A golfer's definitive guide to playing through
Dave and Les Jacobs
A sign as you walk to the first tee at Seminole Golf Club is meant to be taken broadly, but we think it can be particularly impactful advice about playing through: Play well, play fast. Play poorly, play faster.
Holding up a group behind you is akin to driving below the speed limit in the left lane—if you can’t keep up, move over. Playing through is basic etiquette, yet golfers routinely fumble the logistics on this pace-of-play commandment.
Whether you’re the slower group waving another up or the speedy twosome motoring through, we’ve compiled this definitive guide to help you better manage one golf’s trickiest situations.
For the group playing through
Do: Return the courtesy by hurrying up, which means…
Hustle as quickly as you can to your ball: Remember our left-lane analogy. When the stubborn car finally moves over, you’re not going to take a couple miles to pass them. Same thing here. When a group shows proper etiquette in letting you play through, make sure you return the favor by getting out of their way as quickly as possible.
Give your buddy the five-footer: Now is not the time to study the grain and read the knee-knocker from both sides of the hole. Pick it up and move on.
Keep it simple with your rangefinder: Don’t make the slower group regret their good deed by firing your laser at the front of the green, back of the green, front bunker lip, flagstick, trees beyond the green, etc. Get one number, and get it fast.
Consider pushing your match to the next hole: Everyone is out of their rhythm in an effort to get out of the way—put the match on hold until you reach the open hole in front of you. Just be sure to make that clear before you hit your tee shots, so all competitors are on the same page.
Save the chatting: Your PGA Tour vs. LIV Golf, quasi-political debate can wait until the next hole.
Don’t: Try and play through a group after the 17th tee
There are diminishing returns to playing through later in the round—it’ll likely slow down play more than speed it up. You’re almost there. Deep breaths.
Don’t: Confront the slow group in front of you
If a group is ignoring your passive-aggressive, hand-on-hip staredown, avoid filing a formal request to play through. No matter how polite you may be, it’s unlikely to be well-received and could (will) escalate the situation. Flag down the ranger if the situation is especially egregious. And if you don't see a ranger, you can always call the pro shop.
For the group waving up
Do: Let a group pass when you’re on the tee
The ideal time to let a group pass is on a par-3 tee box. Take your time walking to the green while the passers finish out and move on. Try to avoid waving a group up when you’re on the green. Once they finish out, they’ll be in your way on the next tee.
Don’t: Focus on how many are in the group behind you
Playing through is not simply a numbers game. If you’re in a threesome and the foursome behind you is on your heels, let them go ahead. Same deal with carts—just because you’re in carts doesn’t mean the walkers aren’t playing faster than you.
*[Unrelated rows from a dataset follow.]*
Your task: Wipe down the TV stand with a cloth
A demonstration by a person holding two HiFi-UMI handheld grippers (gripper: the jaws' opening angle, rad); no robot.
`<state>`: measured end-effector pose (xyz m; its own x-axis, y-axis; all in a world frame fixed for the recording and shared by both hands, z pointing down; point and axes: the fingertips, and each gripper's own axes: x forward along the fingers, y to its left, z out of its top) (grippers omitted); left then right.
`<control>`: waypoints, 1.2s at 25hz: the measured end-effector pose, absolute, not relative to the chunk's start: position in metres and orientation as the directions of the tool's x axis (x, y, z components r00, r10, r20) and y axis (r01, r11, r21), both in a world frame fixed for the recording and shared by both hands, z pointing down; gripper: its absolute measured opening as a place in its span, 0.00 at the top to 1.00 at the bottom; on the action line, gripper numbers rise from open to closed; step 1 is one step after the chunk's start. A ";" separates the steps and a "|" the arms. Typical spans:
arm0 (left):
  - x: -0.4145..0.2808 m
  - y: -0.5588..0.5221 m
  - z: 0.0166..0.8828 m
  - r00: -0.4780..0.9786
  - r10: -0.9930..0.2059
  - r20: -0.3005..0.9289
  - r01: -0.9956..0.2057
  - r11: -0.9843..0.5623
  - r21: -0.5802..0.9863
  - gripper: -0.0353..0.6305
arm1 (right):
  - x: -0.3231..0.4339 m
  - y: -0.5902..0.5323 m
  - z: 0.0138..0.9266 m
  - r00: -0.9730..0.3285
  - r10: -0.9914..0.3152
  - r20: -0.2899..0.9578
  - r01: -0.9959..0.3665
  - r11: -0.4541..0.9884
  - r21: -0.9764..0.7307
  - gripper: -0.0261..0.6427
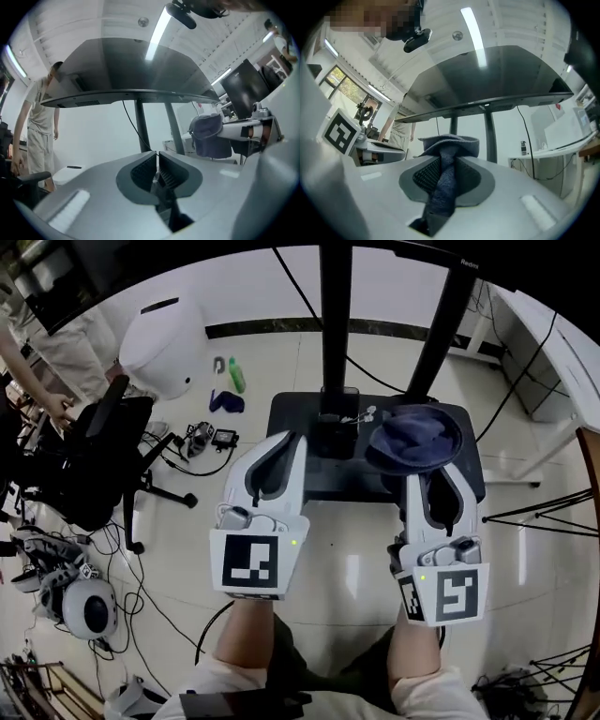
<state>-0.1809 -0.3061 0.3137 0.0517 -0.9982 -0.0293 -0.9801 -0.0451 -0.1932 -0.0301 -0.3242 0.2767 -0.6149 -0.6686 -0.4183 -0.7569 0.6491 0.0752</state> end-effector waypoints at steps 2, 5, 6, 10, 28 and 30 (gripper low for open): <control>-0.189 -0.304 0.331 0.034 -0.996 -0.079 -0.975 -0.016 -0.220 0.80 | -0.041 -0.320 0.295 -0.636 -0.633 -0.441 -0.734 0.673 0.092 0.85; -0.192 -0.300 0.346 0.081 -0.983 -0.166 -0.971 -0.040 -0.235 0.80 | -0.052 -0.308 0.313 -0.649 -0.603 -0.463 -0.715 0.693 0.099 0.85; -0.195 -0.299 0.353 0.085 -0.984 -0.156 -0.973 -0.048 -0.224 0.80 | -0.056 -0.305 0.319 -0.647 -0.607 -0.461 -0.718 0.688 0.102 0.85; -0.210 -0.295 0.361 0.108 -0.972 -0.210 -0.977 -0.065 -0.203 0.80 | -0.069 -0.296 0.332 -0.649 -0.620 -0.440 -0.716 0.693 0.079 0.85; -0.258 -0.294 0.301 0.068 -0.965 -0.251 -0.986 -0.026 -0.167 0.80 | -0.200 -0.451 0.287 -0.725 -0.687 0.042 -0.663 0.713 0.227 0.85; -0.256 -0.293 0.307 0.066 -0.967 -0.248 -0.986 -0.024 -0.167 0.80 | -0.203 -0.456 0.319 -0.725 -0.676 0.133 -0.640 0.732 0.236 0.85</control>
<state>-0.2563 -0.2933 0.3066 0.0657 -0.9666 -0.2476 -0.9857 -0.0243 -0.1668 -0.2029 -0.4561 0.3189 -0.7245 -0.6764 0.1327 -0.6398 0.7315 0.2357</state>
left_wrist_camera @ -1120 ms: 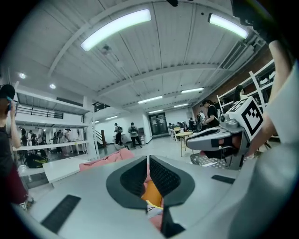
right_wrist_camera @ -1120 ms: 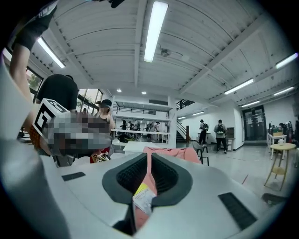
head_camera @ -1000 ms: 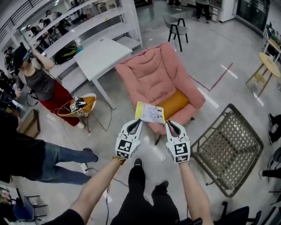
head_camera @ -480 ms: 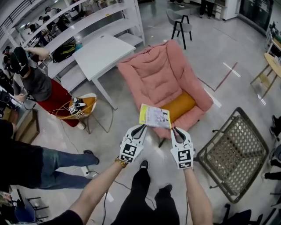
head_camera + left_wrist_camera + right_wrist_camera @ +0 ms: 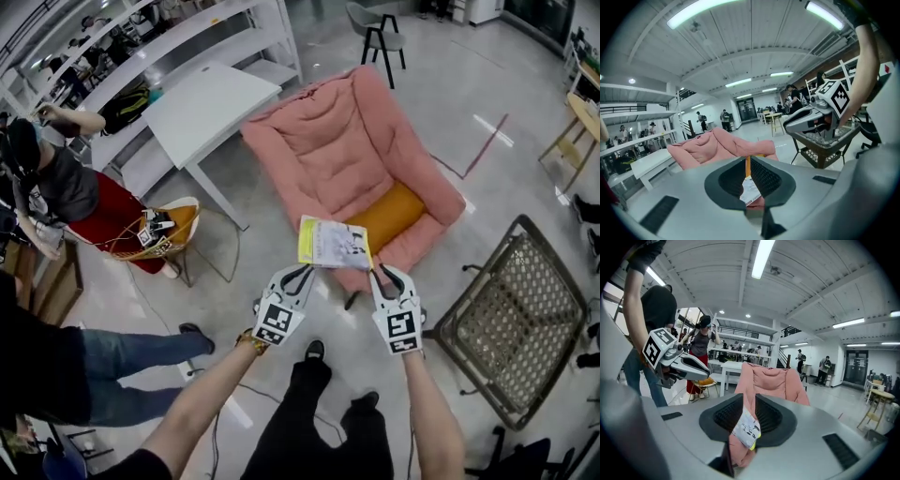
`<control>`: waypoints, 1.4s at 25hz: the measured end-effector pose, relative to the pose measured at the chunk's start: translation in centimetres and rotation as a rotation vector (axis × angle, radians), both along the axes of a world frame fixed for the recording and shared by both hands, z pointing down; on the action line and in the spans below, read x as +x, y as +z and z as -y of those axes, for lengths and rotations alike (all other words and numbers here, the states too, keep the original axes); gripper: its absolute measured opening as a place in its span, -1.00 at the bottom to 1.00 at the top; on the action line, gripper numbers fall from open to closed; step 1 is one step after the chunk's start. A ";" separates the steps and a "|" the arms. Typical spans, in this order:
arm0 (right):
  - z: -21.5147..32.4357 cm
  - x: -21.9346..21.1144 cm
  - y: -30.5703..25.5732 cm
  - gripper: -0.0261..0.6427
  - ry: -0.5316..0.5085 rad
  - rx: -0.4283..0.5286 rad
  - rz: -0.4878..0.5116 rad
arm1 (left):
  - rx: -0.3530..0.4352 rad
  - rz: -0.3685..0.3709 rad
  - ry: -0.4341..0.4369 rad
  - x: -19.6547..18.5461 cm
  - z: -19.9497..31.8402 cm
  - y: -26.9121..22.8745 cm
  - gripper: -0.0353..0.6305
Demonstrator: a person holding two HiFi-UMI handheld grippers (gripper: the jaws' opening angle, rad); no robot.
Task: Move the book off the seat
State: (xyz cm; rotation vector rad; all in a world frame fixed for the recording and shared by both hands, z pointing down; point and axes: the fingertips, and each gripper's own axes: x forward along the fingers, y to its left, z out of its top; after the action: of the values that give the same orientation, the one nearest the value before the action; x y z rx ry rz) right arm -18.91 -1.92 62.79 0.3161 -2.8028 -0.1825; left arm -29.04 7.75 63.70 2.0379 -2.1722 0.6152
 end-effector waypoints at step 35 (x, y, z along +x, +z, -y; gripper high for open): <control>2.3 -7.8 17.5 -0.48 -0.047 -0.023 -0.238 | -0.487 0.277 0.255 -7.4 4.1 21.3 -0.33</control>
State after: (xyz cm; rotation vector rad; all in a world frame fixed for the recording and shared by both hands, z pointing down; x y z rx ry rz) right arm -26.68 -4.26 80.29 0.2079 -2.5760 -0.1857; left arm -36.45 3.65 85.02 2.0500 -1.6523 1.3745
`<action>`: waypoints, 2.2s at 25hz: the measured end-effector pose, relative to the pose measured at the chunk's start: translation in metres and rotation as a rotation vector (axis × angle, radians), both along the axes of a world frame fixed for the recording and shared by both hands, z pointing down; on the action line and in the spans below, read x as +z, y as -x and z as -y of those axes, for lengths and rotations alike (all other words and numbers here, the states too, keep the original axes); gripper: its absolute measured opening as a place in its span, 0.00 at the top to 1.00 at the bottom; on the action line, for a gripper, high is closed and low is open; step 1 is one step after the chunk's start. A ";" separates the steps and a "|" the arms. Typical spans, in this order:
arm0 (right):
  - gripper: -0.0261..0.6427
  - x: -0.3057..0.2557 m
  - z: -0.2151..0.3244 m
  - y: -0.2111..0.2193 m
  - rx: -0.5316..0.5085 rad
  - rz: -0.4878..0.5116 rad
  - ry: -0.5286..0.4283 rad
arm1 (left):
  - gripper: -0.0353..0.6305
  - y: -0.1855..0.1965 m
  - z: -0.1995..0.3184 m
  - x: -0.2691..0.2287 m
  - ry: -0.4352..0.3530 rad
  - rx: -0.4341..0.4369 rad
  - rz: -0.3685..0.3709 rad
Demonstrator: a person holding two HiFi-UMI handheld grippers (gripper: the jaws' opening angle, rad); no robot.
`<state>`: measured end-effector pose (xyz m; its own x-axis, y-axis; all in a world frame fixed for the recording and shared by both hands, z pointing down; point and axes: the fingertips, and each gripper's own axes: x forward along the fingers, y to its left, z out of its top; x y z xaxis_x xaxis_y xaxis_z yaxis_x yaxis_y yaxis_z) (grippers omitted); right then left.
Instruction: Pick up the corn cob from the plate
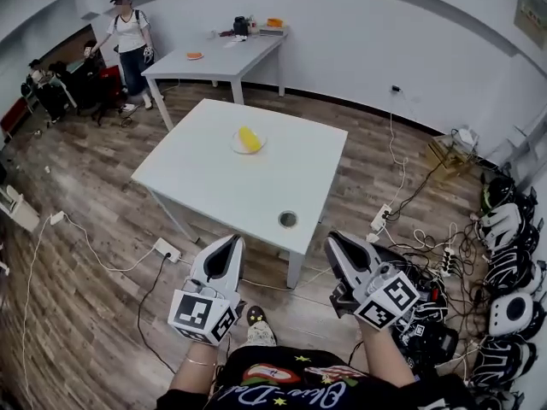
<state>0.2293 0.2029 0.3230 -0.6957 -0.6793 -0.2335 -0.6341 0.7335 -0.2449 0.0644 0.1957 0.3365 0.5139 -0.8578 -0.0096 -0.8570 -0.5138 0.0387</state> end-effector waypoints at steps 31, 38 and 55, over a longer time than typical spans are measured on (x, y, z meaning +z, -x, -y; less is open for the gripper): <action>0.78 0.036 0.404 0.136 -0.045 -0.194 0.082 | 0.97 0.091 0.364 0.020 0.060 0.009 -0.014; 0.57 0.138 0.514 0.210 -0.085 -0.419 0.367 | 0.97 0.122 0.460 0.039 0.139 0.116 -0.069; 0.52 0.289 0.583 0.238 -0.154 -0.941 0.776 | 0.97 0.161 0.528 0.086 0.238 0.182 -0.172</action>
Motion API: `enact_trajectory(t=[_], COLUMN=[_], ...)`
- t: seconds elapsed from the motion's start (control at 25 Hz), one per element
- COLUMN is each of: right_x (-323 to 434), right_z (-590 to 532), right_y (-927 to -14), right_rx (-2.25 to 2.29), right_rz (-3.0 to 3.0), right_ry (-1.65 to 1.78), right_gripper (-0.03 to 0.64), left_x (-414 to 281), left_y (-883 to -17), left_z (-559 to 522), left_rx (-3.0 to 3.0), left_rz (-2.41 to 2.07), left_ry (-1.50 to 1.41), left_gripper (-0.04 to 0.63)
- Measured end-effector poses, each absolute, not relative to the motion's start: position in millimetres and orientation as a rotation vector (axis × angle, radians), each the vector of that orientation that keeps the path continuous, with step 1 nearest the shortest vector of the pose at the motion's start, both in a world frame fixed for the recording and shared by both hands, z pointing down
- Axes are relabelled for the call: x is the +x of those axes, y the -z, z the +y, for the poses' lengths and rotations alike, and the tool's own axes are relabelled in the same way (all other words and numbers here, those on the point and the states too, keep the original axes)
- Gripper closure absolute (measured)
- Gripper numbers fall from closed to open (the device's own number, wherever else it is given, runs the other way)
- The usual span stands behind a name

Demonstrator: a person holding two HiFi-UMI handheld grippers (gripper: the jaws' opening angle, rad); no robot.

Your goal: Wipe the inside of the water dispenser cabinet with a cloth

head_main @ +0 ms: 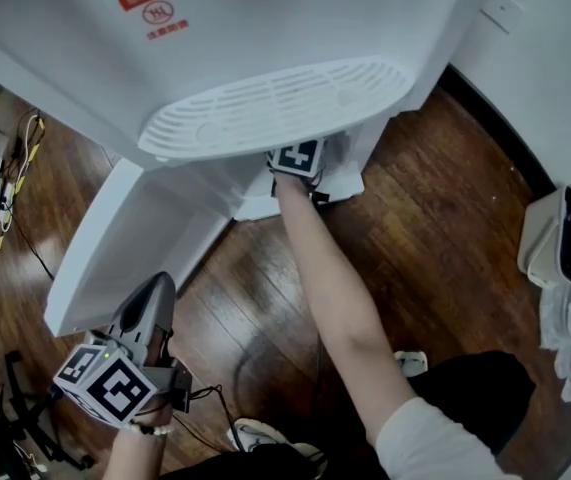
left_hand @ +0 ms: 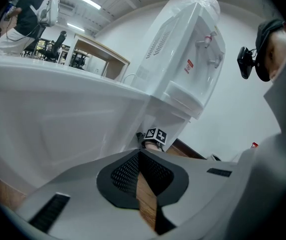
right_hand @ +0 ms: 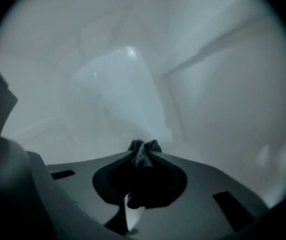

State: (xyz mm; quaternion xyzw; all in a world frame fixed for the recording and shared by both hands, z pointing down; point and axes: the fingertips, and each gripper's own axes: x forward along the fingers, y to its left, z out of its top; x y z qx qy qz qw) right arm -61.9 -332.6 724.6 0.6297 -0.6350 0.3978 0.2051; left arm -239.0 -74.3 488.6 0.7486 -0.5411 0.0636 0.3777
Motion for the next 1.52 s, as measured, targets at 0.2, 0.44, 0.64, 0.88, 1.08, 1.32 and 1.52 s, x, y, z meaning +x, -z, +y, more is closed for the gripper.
enact_trajectory(t=[0.2, 0.44, 0.64, 0.88, 1.08, 1.32, 1.52], right_x=[-91, -122, -126, -48, -21, -9, -44], right_z=[-276, -258, -364, -357, -346, -330, -333], right_y=[-750, -755, -693, -700, -702, -704, -699], right_rx=[1.421, 1.231, 1.606, 1.839, 1.924, 2.034, 1.814], right_rz=[-1.622, -1.648, -2.245, -2.068, -2.026, -1.947, -2.133], right_ry=[-1.247, -1.272, -0.954, -0.948, -1.012, -1.061, -1.087], right_gripper=[0.58, 0.58, 0.58, 0.58, 0.578, 0.578, 0.578], left_x=[-242, -246, -245, -237, -208, -174, -184], left_y=[-484, -479, -483, -529, -576, -600, -608], left_z=[-71, -67, -71, -98, -150, -165, -149], left_rx=[1.911, 1.91, 1.916, 1.862, 1.828, 1.922, 1.919], left_rz=[-1.397, -1.411, -1.428, -1.488, -1.491, -1.449, -1.449], left_ry=[-0.158, -0.154, -0.174, -0.291, -0.324, -0.48, -0.526], left_gripper=[0.609, 0.609, 0.609, 0.609, 0.608, 0.608, 0.609])
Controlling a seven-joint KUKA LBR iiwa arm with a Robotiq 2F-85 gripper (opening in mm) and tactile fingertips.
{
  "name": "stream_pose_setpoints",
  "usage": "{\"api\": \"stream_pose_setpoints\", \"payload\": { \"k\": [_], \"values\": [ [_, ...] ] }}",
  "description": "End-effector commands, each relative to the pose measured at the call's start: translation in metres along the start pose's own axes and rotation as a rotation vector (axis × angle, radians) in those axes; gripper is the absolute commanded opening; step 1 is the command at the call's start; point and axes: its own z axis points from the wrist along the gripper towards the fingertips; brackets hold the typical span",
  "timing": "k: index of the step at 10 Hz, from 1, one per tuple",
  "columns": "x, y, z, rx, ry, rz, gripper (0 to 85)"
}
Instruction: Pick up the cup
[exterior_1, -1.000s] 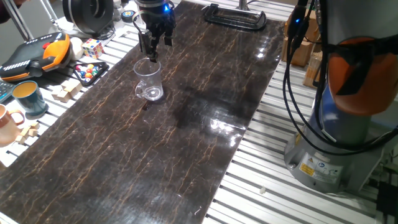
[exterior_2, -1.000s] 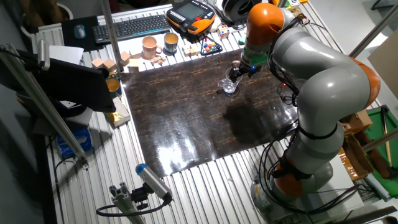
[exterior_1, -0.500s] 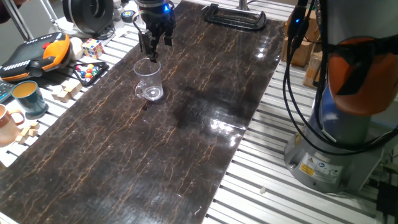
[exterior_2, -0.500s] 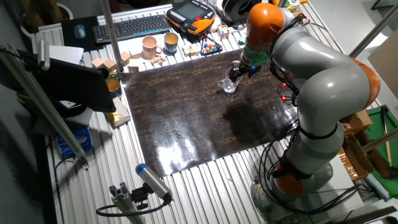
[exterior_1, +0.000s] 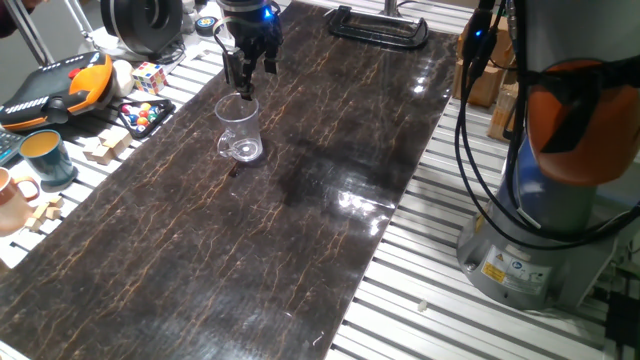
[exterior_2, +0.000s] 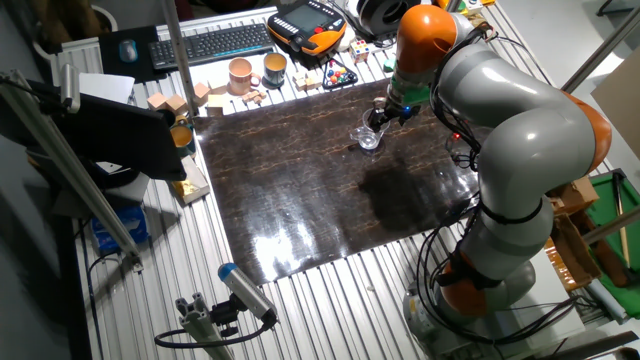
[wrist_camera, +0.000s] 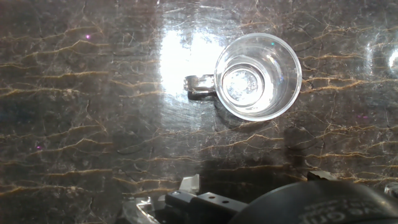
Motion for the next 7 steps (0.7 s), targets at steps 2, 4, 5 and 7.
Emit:
{"api": "stream_pose_setpoints", "payload": {
  "k": [2, 4, 5, 7],
  "values": [
    [-0.0003, -0.0001, -0.0003, 0.016, -0.034, 0.066, 1.0],
    [-0.0005, 0.0003, -0.0001, 0.016, -0.033, 0.069, 1.0],
    [-0.0007, 0.0003, 0.0000, 0.016, -0.031, 0.072, 1.0],
    [-0.0009, 0.0002, 0.0003, 0.016, -0.028, 0.075, 1.0]
  ]
}}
Do: Consider if there’s space to let a group go in front of you
This takes a bit of feel. Of course, if every hole is lined tee to green, the trailing group is out of luck. Yet, just because there is a group ahead of you doesn't mean you can’t let the speedy twosome pass. If there’s just one or two groups ahead, they’ll likely be able to play through them as well.
Don’t: Stare down the group playing through
Hitting shots while playing through is nerve-wracking enough. They don’t need the added pressure of you scrutinizing their setup, turn and weight-shift, no matter how well-intentioned. That said, if the group is obnoxiously taking all day to play through, cue the passive-aggressive staredown.
Do: Take your ego out of it
You may be hesitant to let a group play through for a variety of reasons. “We couldn't be playing any faster.” “We’re in carts and they’re just walking.” Lose the ego. Just give a nice “Enjoy it out there,” be cordial and let everyone get on their way.